Dynamical switching of magentic topology in microwave-driven itinerant magnet

Magnetic skyrmion crystals (SkXs) are magnetic textures characterized by a topological invariant called skyrmion number Nsk, which are often stabilized by the Dzyaloshinskii-Moriya interactions (DMI) in chiral magnets. Recently, SkXs have been discovered successively in centrosymmetric itinerant magnets without active DMI as well, and they are considered to be stabilized by a different mechanism, i.e., conduction-electron-mediated spin-spin interactions. Because the DMI is absent, the SkXs in such magnets have several unfrozen degrees of freedom associated with the swirling spin configurations, e.g., vorticity and helicity, which provide us with a unique opportunity to switch the magnetic topology by external stimuli.

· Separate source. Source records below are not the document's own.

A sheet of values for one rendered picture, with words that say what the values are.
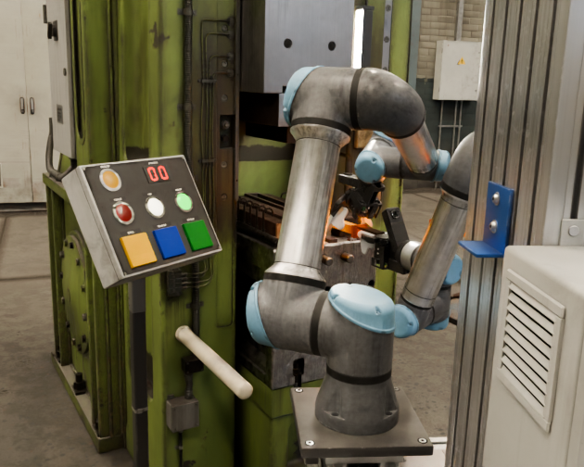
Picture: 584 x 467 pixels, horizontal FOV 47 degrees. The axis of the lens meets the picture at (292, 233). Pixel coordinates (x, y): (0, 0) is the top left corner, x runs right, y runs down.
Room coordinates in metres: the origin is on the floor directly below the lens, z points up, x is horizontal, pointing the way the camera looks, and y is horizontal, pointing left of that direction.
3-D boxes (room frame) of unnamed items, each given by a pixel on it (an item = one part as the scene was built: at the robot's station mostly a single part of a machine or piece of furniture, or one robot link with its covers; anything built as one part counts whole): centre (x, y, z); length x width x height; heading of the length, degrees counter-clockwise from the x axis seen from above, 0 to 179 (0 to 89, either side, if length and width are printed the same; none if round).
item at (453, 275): (1.52, -0.35, 0.98); 0.11 x 0.08 x 0.09; 30
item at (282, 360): (2.22, 0.03, 0.69); 0.56 x 0.38 x 0.45; 30
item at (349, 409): (1.10, -0.13, 0.87); 0.15 x 0.15 x 0.10
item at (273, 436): (2.22, 0.03, 0.23); 0.55 x 0.37 x 0.47; 30
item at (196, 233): (1.66, 0.24, 1.01); 0.07 x 0.05 x 0.07; 145
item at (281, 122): (2.19, 0.07, 1.32); 0.42 x 0.20 x 0.10; 30
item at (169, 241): (1.58, 0.30, 1.01); 0.07 x 0.05 x 0.07; 145
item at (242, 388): (1.76, 0.22, 0.62); 0.44 x 0.05 x 0.05; 30
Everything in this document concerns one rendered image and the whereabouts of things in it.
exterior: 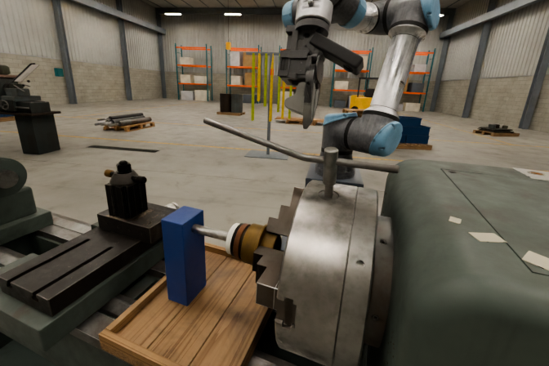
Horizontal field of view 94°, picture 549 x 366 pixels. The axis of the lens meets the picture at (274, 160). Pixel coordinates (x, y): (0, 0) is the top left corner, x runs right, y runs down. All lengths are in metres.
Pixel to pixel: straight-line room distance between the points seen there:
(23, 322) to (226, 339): 0.42
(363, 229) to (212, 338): 0.42
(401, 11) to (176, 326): 1.07
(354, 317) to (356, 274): 0.05
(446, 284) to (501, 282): 0.04
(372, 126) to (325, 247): 0.54
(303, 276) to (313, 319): 0.06
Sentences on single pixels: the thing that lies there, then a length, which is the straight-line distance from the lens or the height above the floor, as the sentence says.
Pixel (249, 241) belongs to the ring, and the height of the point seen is 1.11.
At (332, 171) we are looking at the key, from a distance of 0.42.
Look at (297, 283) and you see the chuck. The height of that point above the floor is 1.14.
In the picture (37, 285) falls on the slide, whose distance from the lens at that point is 0.81.
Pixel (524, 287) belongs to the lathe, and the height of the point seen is 1.25.
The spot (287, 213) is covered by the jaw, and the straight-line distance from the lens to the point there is 0.55.
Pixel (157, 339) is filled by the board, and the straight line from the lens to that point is 0.71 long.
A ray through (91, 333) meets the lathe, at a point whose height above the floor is 0.86.
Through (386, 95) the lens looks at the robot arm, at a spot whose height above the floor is 1.40.
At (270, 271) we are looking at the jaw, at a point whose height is 1.11.
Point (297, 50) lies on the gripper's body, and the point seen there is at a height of 1.48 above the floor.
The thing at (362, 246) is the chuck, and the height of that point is 1.20.
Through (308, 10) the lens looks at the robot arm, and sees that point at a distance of 0.59.
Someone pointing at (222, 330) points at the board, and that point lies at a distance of 0.69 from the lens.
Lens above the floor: 1.41
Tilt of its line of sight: 16 degrees down
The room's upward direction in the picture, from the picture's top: 2 degrees clockwise

In this work, we theoretically demonstrate that the magnetic topology of SkX in Kondo-lattice magnets can be switched among Nsk=2, 1, and 0 by irradiating with circularly polarized microwave field via intensely exciting a resonance mode [1]. This topology switching exhibits various behaviors possibly due to different dynamical landscape of energies, that is, deterministic irreversible switching, probabilistic irreversible switching, and temporally random fluctuation.

[1] R. Eto and M. Mochizuki, Phys. Rev. B 104, 104425 (2021).